> _EXERCISE_: Go through the data below and return each line where the string "plastic" occurs.

[Start of section]

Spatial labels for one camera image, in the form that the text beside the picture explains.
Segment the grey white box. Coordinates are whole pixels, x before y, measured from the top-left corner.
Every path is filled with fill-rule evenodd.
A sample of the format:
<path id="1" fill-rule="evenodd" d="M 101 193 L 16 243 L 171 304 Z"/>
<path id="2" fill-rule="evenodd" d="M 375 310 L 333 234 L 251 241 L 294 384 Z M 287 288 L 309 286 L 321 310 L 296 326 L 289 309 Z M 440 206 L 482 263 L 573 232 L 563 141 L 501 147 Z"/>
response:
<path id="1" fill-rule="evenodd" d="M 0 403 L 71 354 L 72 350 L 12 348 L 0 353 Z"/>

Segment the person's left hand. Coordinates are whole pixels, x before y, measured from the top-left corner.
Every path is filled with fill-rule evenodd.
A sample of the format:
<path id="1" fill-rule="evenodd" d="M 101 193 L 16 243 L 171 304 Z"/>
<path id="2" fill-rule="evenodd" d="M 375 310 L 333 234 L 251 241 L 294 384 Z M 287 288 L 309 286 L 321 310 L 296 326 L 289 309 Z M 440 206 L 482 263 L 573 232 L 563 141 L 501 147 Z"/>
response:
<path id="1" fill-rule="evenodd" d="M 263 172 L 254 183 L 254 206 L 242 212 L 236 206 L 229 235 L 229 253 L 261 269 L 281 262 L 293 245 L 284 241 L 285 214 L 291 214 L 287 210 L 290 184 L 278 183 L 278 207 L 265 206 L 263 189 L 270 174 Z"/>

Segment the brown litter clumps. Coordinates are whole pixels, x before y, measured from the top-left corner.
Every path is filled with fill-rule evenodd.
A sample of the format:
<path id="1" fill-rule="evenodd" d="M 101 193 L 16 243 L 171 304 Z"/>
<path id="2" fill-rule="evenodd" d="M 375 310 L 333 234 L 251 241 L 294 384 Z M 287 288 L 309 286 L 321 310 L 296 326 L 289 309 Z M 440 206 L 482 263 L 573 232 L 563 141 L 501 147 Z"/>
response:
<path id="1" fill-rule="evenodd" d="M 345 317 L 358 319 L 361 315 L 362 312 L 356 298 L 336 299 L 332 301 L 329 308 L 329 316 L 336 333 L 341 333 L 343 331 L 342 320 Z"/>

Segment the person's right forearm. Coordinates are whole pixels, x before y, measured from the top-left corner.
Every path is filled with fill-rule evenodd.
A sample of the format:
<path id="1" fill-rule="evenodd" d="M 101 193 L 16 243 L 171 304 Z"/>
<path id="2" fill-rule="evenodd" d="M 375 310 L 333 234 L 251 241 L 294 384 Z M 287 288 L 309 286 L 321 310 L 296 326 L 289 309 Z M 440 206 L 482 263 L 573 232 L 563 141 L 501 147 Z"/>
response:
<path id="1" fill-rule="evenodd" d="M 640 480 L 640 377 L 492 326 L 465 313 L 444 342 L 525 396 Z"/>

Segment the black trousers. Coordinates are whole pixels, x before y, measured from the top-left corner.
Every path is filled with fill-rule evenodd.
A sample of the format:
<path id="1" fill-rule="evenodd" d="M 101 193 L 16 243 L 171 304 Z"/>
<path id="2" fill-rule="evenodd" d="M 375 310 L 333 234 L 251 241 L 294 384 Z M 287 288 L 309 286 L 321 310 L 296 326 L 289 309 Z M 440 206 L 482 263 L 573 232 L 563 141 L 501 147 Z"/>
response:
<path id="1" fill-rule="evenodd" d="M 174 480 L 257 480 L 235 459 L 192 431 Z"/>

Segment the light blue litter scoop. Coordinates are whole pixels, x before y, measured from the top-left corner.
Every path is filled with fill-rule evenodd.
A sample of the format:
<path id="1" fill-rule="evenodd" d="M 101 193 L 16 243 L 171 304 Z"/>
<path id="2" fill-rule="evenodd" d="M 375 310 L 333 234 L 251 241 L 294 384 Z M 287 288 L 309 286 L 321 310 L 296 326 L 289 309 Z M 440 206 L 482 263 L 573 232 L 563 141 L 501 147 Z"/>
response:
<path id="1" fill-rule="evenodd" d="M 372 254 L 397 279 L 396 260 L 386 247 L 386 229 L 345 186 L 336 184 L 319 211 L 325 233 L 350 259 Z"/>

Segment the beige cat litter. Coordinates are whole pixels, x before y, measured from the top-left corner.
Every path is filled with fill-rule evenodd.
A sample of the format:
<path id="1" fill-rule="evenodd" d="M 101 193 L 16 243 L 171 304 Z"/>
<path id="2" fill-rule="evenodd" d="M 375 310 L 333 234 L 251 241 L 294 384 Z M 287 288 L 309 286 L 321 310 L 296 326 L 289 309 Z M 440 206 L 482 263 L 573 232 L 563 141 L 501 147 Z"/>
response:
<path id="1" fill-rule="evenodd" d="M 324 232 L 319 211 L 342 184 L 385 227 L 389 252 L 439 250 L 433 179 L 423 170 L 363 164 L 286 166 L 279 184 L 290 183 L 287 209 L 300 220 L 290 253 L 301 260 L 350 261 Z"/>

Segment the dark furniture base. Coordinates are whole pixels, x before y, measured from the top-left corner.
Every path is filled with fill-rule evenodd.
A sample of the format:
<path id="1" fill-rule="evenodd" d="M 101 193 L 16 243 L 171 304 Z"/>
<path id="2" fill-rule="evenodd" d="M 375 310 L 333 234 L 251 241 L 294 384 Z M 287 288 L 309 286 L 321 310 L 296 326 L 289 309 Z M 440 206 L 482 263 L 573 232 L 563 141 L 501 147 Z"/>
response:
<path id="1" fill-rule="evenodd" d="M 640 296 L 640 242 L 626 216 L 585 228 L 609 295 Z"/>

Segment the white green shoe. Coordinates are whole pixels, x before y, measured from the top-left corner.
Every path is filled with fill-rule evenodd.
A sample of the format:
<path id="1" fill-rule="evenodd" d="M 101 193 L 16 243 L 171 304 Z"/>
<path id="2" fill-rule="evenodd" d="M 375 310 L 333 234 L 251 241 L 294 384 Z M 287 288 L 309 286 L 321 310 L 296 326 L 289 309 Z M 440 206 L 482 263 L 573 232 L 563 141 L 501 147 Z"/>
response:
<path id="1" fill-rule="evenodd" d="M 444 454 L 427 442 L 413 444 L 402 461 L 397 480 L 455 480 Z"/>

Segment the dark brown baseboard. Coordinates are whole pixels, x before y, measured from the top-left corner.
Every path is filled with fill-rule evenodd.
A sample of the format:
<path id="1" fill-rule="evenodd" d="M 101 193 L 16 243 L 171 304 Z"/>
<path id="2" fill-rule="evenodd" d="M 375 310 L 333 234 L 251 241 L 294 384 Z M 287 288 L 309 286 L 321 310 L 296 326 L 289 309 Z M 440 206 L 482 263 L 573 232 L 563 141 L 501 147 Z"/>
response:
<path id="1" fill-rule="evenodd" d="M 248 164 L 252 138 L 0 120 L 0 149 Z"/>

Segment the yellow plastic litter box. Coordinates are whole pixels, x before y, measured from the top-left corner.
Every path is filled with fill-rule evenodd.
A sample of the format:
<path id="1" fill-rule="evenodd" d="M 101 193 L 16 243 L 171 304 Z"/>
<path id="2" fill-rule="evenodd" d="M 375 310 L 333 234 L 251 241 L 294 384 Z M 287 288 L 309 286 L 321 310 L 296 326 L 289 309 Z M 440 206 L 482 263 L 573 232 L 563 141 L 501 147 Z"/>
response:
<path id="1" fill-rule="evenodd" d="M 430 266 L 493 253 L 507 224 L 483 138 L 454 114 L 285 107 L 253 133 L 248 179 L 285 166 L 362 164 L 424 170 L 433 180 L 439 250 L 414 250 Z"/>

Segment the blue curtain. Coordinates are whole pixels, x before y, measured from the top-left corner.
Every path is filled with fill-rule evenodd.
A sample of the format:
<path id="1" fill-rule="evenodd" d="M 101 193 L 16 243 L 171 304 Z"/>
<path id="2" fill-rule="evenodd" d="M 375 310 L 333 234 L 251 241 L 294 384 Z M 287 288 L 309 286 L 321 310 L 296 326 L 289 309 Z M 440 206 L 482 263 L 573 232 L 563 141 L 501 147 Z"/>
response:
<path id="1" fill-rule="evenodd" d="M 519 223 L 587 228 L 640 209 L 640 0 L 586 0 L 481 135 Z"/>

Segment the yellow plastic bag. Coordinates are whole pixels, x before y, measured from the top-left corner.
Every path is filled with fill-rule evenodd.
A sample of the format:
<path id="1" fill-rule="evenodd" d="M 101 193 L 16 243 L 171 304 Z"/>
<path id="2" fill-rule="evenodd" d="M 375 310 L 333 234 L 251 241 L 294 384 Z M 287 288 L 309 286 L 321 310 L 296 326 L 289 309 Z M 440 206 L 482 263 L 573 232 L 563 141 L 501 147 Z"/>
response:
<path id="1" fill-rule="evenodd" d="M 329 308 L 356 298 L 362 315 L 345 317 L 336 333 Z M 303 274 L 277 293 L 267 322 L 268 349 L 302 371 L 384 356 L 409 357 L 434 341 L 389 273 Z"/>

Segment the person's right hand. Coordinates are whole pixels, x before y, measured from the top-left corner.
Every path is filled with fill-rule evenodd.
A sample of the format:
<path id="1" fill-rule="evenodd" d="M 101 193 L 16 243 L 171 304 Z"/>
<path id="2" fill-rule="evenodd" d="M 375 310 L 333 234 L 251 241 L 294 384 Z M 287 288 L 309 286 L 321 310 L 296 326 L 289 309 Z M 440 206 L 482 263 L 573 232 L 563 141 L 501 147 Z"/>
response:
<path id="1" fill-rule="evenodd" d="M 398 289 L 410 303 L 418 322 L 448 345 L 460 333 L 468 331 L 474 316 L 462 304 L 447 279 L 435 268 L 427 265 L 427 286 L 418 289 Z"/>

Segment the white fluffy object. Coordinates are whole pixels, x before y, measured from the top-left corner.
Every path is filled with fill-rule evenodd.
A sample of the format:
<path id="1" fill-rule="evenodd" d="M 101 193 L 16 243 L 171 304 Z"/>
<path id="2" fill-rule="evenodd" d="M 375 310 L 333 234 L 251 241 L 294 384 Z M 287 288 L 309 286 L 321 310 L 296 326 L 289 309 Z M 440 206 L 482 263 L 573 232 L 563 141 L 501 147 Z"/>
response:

[End of section]

> _EXPECTED OUTPUT_:
Segment the yellow plastic litter box. Coordinates are whole pixels, x before y, measured from the top-left corner.
Segment the yellow plastic bag. Coordinates are whole pixels, x before y, measured from the top-left corner.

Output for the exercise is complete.